Alex von Schlippenbach Ernesto Rodrigues Guilherme Rodrigues Nuno Torres Willy Kellers Conundrum Creative Sources CSCD
https://creativesources.bandcamp.com/album/conundrum

Avançant inexorablement vers un grand âge, Alex von Schippenbach a sensiblement réduit ses cadences infernales, épuré son discours souvent torrentiel pour se consacrer à l’essentiel du jeu concerté au piano en se mettant au centre du dispositif instrumental (alto, violoncelle, sax alto, batterie et piano), devenant l’élément rotatif , le régulateur multidimensionnel des échanges interactifs au sein de cet orchestre pas comme les autres. Il faut souligner la pertinence des frappes, accents et pulsations actionnées par Willy Kellers du bout des baguettes rebondissantes, ses cymbales mouvantes ou cristallines et la précision colorée des rim-shots. Soit des frappes sur les bords des tambours, vagues légères de roulements inégaux sur les peaux, le tout réalisé avec discrétion et retenue pour ne pas couvrir ses collègues au piano et aux cordes frottées. Nuno Torres donne ici toute sa mesure sinueuse, articulant avec une belle agilité des timbres rares et des détachés à la fois feutrés et mordants, avec un jeu à la fois rude, souple et doux. Une belle finesse camouflée avec goût dans cette folle végétation iridescente de timbres, de secousses et tourbillons. Guilherme Rodrigues a un don inné pour introduire à l’instant rêvé des figures bienvenues, un riff momentané par-ci, un dérapage par-là, une fugue élégiaque, des dissonances accentuées , des pizzicatos puissants et déréglés et quelques ébouriffantes embardées avec son père, toujours à l’affut du bon coup à faire ajoutant ainsi un surcroit de crédibilité à ces neuf passionnantes improvisations collectives, certaines se résumant à de brèves bagatelles de trois minutes. Ernesto Rodrigues nous livre ici sa performance la plus endiablée et viscérale, striant les cordes et la tessiture de son instrument avec un archet endiablé, extrayant des suraigus extrêmes, produits d’harmoniques arrachées en un éclair à l’extrémité d’un agrégat de notes scratchées (NB : il s’agit de toucher une corde avec un doigt sans l’enfoncer sur la touche en frottant l’archet avec une grande précision juste avant de relâcher le doigt immédiatement – technique accessible pour tout un chacun mais très compliquée à maîtriser avec cette vitesse d’exécution et les infinies variations de l’intensité frénétique de son jeu ).

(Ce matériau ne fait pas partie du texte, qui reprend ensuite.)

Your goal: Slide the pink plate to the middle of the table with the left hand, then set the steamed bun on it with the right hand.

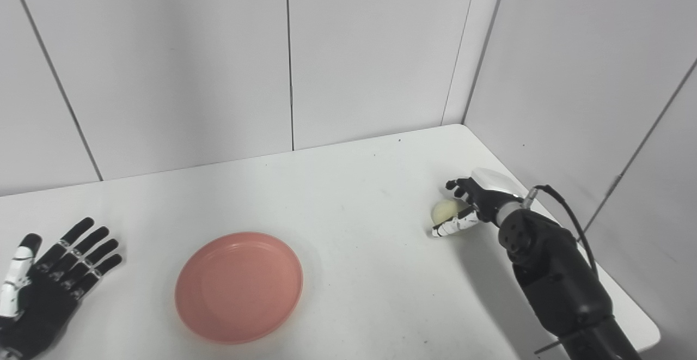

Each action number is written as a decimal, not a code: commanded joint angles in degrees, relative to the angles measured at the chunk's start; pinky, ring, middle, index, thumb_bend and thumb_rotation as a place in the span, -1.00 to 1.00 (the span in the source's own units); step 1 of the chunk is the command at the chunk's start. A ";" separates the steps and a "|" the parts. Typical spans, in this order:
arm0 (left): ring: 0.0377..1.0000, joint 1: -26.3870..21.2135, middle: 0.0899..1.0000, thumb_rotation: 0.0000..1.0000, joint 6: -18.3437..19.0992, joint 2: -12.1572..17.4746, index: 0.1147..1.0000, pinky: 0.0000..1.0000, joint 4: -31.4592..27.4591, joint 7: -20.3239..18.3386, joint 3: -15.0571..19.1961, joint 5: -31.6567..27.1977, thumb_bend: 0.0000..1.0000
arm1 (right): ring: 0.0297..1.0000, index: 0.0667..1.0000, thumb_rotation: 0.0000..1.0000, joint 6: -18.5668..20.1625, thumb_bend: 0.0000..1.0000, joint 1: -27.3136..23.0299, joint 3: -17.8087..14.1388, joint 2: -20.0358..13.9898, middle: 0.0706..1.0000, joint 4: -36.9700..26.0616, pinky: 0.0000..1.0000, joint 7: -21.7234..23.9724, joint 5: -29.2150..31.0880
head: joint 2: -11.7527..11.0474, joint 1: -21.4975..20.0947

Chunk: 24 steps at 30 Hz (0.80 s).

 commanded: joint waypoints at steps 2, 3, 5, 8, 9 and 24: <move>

De fines correspondances dans les interactions croisées entre chacun des musiciens apparaissent et disparaissent polarisant des fragments de dialogues en orbite autour du champ auditif avec de multiples alternances dans plusieurs directions. Cette ultra- mobilité collective d’une étonnante lisibilité génère une force centrifuge et celle-ci transcende les équilibres entre les instruments doux et fragiles (l’alto d’Ernesto, le jeu poids plume de Nuno) et ceux dont le volume sonore potentiel pourraient couvrir les autres (le piano et la batterie). Alex ne s’impose pas comme soliste prépondérant propulsé par la batterie et le violoncelle, mais concentre plutôt son jeu dans une dimension éminemment collective faisant évoluer ses enchainements d’accords, de clusters et d’échappées atonales avec une fluidité qui épouse les changements constants au sein de cette constellation mouvante de formes fugaces et peu prévisibles. Bref , c’est une session étonnante et étonnamment cohérente et lisible déclinant de multiples aspects formels, options, trames et cheminements de la musique libre, instantanée et collective. Sans nul doute l’enregistrement le plus inhabituel et singulier d’Alex von Schlippenbach et d’Ernesto Rodrigues dans leurs discographies respectives, chacun des cinq musiciens apportant une contribution équivalente au niveau qualité de manière égalitaire. Chacun est ici à son avantage. La prise de son limpide distingue les moindres détails de la musique jouée avec une soufflante lisibilité. Exemplaire !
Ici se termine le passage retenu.